## GIVEN DATA
= = =
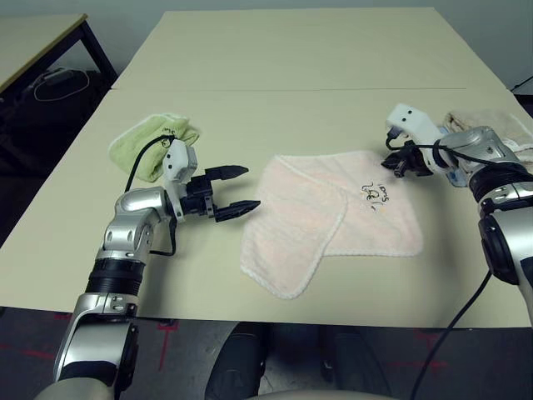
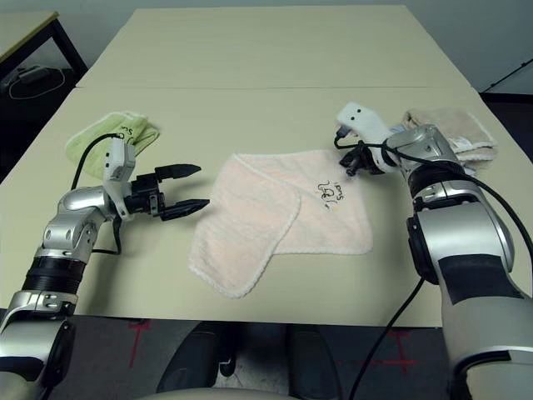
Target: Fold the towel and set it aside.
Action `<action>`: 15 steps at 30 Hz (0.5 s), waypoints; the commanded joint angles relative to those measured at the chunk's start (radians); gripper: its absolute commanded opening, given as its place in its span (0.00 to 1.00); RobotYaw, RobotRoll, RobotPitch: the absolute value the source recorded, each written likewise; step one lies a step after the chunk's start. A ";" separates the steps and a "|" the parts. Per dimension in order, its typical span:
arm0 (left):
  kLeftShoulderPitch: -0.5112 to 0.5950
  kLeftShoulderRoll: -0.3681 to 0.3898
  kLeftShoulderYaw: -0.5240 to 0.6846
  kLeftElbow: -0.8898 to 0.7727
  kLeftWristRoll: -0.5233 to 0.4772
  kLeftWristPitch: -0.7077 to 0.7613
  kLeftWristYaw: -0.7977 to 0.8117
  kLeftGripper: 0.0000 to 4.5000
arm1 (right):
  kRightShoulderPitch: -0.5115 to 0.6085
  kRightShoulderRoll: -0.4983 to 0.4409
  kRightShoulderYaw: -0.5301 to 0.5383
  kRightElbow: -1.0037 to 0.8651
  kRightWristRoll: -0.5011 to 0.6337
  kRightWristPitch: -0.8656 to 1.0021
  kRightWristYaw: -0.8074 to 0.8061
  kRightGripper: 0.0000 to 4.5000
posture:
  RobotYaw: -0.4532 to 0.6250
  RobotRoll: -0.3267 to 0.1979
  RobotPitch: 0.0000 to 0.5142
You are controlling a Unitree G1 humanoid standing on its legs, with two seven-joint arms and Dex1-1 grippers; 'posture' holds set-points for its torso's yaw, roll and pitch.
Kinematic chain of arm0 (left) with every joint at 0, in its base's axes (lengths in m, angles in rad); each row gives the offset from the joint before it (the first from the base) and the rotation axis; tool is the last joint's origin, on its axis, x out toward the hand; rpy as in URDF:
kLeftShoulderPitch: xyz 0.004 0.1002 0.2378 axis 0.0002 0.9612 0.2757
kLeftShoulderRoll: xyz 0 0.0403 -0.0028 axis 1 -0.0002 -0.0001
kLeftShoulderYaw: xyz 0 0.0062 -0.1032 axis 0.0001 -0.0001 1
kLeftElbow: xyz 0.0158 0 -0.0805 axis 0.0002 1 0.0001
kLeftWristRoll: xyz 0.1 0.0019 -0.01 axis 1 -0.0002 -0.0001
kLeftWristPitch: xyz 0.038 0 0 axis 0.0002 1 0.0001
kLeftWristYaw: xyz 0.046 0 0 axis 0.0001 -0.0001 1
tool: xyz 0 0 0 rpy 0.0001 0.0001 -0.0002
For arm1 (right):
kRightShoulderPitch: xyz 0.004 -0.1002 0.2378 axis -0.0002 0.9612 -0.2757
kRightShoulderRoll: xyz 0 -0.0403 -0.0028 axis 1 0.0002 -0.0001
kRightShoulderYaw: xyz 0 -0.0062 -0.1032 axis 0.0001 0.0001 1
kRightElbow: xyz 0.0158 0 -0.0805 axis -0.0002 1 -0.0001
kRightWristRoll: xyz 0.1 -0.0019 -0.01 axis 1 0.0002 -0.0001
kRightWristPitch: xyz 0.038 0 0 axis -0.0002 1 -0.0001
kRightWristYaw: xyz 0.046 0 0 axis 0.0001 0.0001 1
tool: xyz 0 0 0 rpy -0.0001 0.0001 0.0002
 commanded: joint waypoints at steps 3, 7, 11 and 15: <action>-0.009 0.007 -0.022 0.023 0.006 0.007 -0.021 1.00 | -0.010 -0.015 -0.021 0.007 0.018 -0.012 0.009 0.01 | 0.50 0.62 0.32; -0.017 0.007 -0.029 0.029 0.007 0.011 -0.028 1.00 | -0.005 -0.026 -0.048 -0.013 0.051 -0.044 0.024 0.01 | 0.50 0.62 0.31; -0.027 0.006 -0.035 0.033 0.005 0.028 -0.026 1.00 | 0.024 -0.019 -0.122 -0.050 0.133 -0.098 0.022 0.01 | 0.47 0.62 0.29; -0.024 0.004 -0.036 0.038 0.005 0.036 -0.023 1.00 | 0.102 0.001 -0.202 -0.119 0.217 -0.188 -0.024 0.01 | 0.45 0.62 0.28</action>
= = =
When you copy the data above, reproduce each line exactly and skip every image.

## WRITTEN ANSWER
Target: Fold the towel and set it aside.
Action `<action>`: 15 steps at 30 Hz (0.5 s), waypoints; the commanded joint angles relative to those measured at the chunk's start (radians); gripper: its absolute commanded opening, given as its place in its span (0.00 to 1.00); RobotYaw, RobotRoll, RobotPitch: the absolute value the source recorded, each written likewise; step one lies a step after the chunk's start. A ";" separates the steps and a "|" the parts. Per dimension in order, its typical span:
arm0 (left):
  kLeftShoulderPitch: -0.5112 to 0.5950
  kLeftShoulderRoll: -0.3681 to 0.3898
  kLeftShoulderYaw: -0.5240 to 0.6846
  kLeftElbow: -0.8898 to 0.7727
  kLeftWristRoll: -0.5233 to 0.4772
  kLeftWristPitch: -0.7077 to 0.7613
  kLeftWristYaw: -0.7977 to 0.8117
  kLeftGripper: 0.0000 to 4.5000
arm1 (right):
  kRightShoulderPitch: -0.5115 to 0.6085
  kRightShoulderRoll: -0.4983 to 0.4409
  kRightShoulderYaw: -0.5301 to 0.5383
  kRightElbow: -1.0037 to 0.8651
  kRightWristRoll: -0.5011 to 0.6337
  kRightWristPitch: -0.8656 to 1.0021
  kRightWristYaw: -0.8074 to 0.8061
  kRightGripper: 0.0000 to 4.5000
posture:
  RobotYaw: -0.4532 to 0.6250
  RobotRoll: -0.3267 to 0.1979
  RobotPitch: 0.0000 to 0.5142
You are controlling a Unitree G1 humanoid standing on its legs, with two seven-joint arms and Dex1-1 grippers; 'posture' holds set-points for its torso's yaw, roll and pitch.
Kinematic chain of arm0 (left) with every joint at 0, in its base's axes (lengths in m, angles in rad); each row gives the offset from the joint before it (the first from the base) and the rotation axis; tool is the last joint's origin, on its axis, x out toward the hand; rpy as in URDF:
kLeftShoulderPitch: xyz 0.004 0.1002 0.2378 axis 0.0002 0.9612 0.2757
kLeftShoulderRoll: xyz 0 0.0403 -0.0028 axis 1 -0.0002 -0.0001
kLeftShoulderYaw: xyz 0 0.0062 -0.1032 axis 0.0001 -0.0001 1
kLeftElbow: xyz 0.0158 0 -0.0805 axis 0.0002 1 0.0001
kLeftWristRoll: xyz 0.1 0.0019 -0.01 axis 1 -0.0002 -0.0001
kLeftWristPitch: xyz 0.038 0 0 axis 0.0002 1 0.0001
kLeftWristYaw: xyz 0.046 0 0 axis 0.0001 -0.0001 1
tool: xyz 0 0 0 rpy 0.0001 0.0001 -0.0002
For arm1 (right):
kRightShoulderPitch: xyz 0.004 -0.1002 0.2378 axis -0.0002 0.9612 -0.2757
kRightShoulderRoll: xyz 0 -0.0403 -0.0028 axis 1 0.0002 -0.0001
kRightShoulderYaw: xyz 0 -0.0062 -0.1032 axis 0.0001 0.0001 1
kRightElbow: xyz 0.0158 0 -0.0805 axis -0.0002 1 -0.0001
kRightWristRoll: xyz 0.1 -0.0019 -0.01 axis 1 0.0002 -0.0001
kRightWristPitch: xyz 0.038 0 0 axis -0.0002 1 -0.0001
kRightWristYaw: xyz 0.046 0 0 axis 0.0001 0.0001 1
tool: xyz 0 0 0 rpy -0.0001 0.0001 0.0002
 commanded: joint waypoints at steps 3, 7, 11 and 15: <action>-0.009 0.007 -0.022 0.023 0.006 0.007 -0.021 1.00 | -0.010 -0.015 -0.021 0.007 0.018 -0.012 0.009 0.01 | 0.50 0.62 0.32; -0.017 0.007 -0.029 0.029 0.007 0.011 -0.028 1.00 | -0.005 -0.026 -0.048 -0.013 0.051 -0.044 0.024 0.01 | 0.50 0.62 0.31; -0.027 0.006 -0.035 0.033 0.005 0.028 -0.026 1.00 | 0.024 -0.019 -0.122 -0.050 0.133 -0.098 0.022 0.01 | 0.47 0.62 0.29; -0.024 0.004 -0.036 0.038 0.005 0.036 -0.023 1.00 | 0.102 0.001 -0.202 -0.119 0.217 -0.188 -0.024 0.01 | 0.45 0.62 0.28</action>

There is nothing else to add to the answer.